Palestinian children play on the rubble of their family home demolished by Israel occupation forces in the East Jerusalem’s Silwan neighborhood, on the pretext it lacked a virtually impossible to obtain permit, 26 October 2016. As Israel’s occupation passes 50 years, demolitions are hitting new records.
APA images
Israel’s occupation of the West Bank and Gaza Strip, which will exceed the 50-year mark in June, is “the main cause” of Palestinian humanitarian needs, the United Nations has affirmed.
“The occupation denies Palestinians control over basic aspects of daily life, whether they live in the Gaza Strip or in the West Bank, including East Jerusalem,” according to a report released Wednesday by the UN humanitarian coordination agency OCHA.

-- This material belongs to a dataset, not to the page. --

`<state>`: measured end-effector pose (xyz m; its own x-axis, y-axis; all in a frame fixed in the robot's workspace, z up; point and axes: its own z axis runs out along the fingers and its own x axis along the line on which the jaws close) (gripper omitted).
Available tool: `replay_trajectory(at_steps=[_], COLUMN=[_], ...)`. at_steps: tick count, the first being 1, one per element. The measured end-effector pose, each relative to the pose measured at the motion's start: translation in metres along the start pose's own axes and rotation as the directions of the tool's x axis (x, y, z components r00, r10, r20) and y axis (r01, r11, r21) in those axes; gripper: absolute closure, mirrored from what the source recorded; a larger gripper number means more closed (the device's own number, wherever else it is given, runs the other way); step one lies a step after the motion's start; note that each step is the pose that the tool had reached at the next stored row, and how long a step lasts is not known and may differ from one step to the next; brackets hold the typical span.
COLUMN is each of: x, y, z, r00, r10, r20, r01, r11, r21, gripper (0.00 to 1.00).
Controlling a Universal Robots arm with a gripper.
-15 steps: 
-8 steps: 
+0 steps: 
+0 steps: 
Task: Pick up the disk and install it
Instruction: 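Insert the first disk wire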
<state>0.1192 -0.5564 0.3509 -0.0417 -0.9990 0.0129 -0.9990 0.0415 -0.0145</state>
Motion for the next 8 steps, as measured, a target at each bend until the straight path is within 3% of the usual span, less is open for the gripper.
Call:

“At its heart, the crisis in the [occupied Palestinian territories] is one of a lack of protection for Palestinian civilians – from violence, from displacement, from restrictions on access to services and livelihoods, and from other rights violations – with a disproportionate impact on the most vulnerable, children in particular,” OCHA head David Carden said.
That crisis is particularly acute right now in the Gaza Strip, where a lack of electricity, on top of a 10-year Israeli blockade and successive military assaults, has brought the territory to the brink of collapse.
Demolition surge
Palestinians saw in 2016 the highest number of Israeli demolitions of homes and other structures since the UN began keeping records in 2009.
The number of donor-funded structures demolished was also unprecedented, nearly tripling from the previous year.
A total of 1,601 people were displaced due to all demolitions, about half of them children.
The majority lost their homes on the pretext that they were constructed without building permits from Israeli occupation authorities that are next to impossible for Palestinians to obtain.
But 156 people were made homeless by punitive demolitions or sealing.
In 2014, Israel resumed the practice of collectively punishing the entire family of a person accused of an attack against Israelis, a policy it has accelerated since then.
Israel’s policy of revenge against family members of accused persons is reserved exclusively for Palestinians and is never used against Jewish settlers in the West Bank.
Israel’s demolitions create “a coercive environment” leading to forced displacement and “forcible transfer,” the UN states.
Thousands of families still displaced
Meanwhile, reconstruction in Gaza continues to face major impediments.
By the end of 2016, only 22 percent of homes destroyed during Israel’s 2014 military assault that left more than 2,200 Palestinians dead had been rebuilt.
Nine thousand families – more than 47,000 people – remain displaced.
The UN says the quantity of cement allowed into Gaza is far short of the need, resulting in the ongoing suffering of these families.
Palestinians and international law experts have previously accused UN agencies of complicity in Israel’s illegal blockade, by participating in the so-called Gaza Reconstruction Mechanism, through which Israel severely restricts the import of construction supplies.
Israel is also increasingly denying Palestinian employees with the UN and other aid organizations permission to enter Gaza. Almost a third of applicants were denied in 2016, up from just 4 percent the year before.
Impunity
Palestinian fatalities in Gaza and the West Bank did decline in 2016. In the West Bank, 99 Palestinians were killed, the UN says, a third of them children. Thirty-six Palestinians were killed in the Hebron area and 26 in Jerusalem.
But the UN does not attribute this drop to any positive change in behavior by Israel, noting “concerns” that Israeli forces are still responsible for extrajudicial executions when Palestinians posed no threat.
“While the trends vary from one year to the next, the pervasive lack of protection and accountability for violations of international law remains,” OCHA’s Carden said.
The report also notes that Israeli authorities have failed to take any steps towards accountability for civilian deaths in Gaza three years on from the 2014 offensive: “Impunity denies victims and survivors the justice and redress they deserve, and prevents the deterrence of future violations.”
Earlier this year a report from another UN agency found “beyond a reasonable doubt” that Israel has imposed a system on the entire Palestinian people that meets the legal definition of apartheid – one of the major crimes listed in the founding statute of the International Criminal Court.
That report called for effective measures to compel Israel to respect Palestinian rights, including support for boycott, divestment and sanctions. Instead, UN Secretary-General Antonio Guterres quickly withdrew the report under pressure from the United States.
As the occupation enters its 51st year, there’s little sign that any governments – or the UN itself – take seriously their own obligations to end their complicity in Israel’s violations and begin to hold it accountable.